__Exercise goal__
What does the data read, word for word, from the line containing "Q: In the image above, where is the black base" through its final line? Give those lines only.

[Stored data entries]
════
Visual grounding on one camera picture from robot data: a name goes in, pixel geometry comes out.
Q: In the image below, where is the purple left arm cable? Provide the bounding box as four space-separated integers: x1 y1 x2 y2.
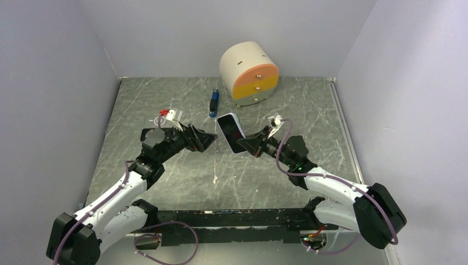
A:
52 111 200 265

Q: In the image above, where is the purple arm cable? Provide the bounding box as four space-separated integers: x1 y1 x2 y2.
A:
52 111 200 265
275 118 400 256

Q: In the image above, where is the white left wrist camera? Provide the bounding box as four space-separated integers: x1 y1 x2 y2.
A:
159 108 182 131

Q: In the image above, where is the blue black stapler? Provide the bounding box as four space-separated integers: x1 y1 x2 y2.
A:
209 89 219 118

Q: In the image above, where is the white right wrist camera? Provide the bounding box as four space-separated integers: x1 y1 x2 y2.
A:
268 114 284 138

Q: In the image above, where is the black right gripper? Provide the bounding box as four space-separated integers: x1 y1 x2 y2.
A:
237 126 294 168

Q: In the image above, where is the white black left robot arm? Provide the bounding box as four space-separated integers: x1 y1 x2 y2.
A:
46 124 218 264

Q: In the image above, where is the round beige drawer cabinet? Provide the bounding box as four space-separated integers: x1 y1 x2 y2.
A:
219 41 279 108

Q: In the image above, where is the black base bar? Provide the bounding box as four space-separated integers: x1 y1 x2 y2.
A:
134 208 338 246

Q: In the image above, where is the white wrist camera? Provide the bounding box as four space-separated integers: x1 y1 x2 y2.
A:
268 114 284 138
159 108 182 131

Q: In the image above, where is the phone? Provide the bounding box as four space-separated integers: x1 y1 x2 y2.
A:
216 113 246 154
140 128 158 142

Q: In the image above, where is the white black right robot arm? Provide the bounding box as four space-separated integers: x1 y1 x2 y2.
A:
236 126 407 249

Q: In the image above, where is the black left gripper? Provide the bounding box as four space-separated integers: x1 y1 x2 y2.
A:
157 120 217 164

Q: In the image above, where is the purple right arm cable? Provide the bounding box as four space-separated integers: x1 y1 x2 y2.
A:
275 118 400 256
════
__Problem solution__
Q: In the image above, where is the black base bar? Provide the bounding box as four space-separated integers: x1 y1 x2 y2.
A:
134 208 338 246

Q: In the image above, where is the white wrist camera? Provide the bounding box as four space-separated integers: x1 y1 x2 y2.
A:
268 114 284 138
159 108 182 131

Q: In the image above, where is the phone? Provide the bounding box as four space-separated integers: x1 y1 x2 y2.
A:
216 113 246 154
140 128 158 142

Q: In the image above, where is the white black right robot arm? Provide the bounding box as four space-separated integers: x1 y1 x2 y2.
A:
236 126 407 249

Q: In the image above, where is the black left gripper? Provide the bounding box as four space-separated integers: x1 y1 x2 y2.
A:
157 120 217 164

Q: In the image above, where is the purple right arm cable? Provide the bounding box as four space-separated integers: x1 y1 x2 y2.
A:
275 118 400 256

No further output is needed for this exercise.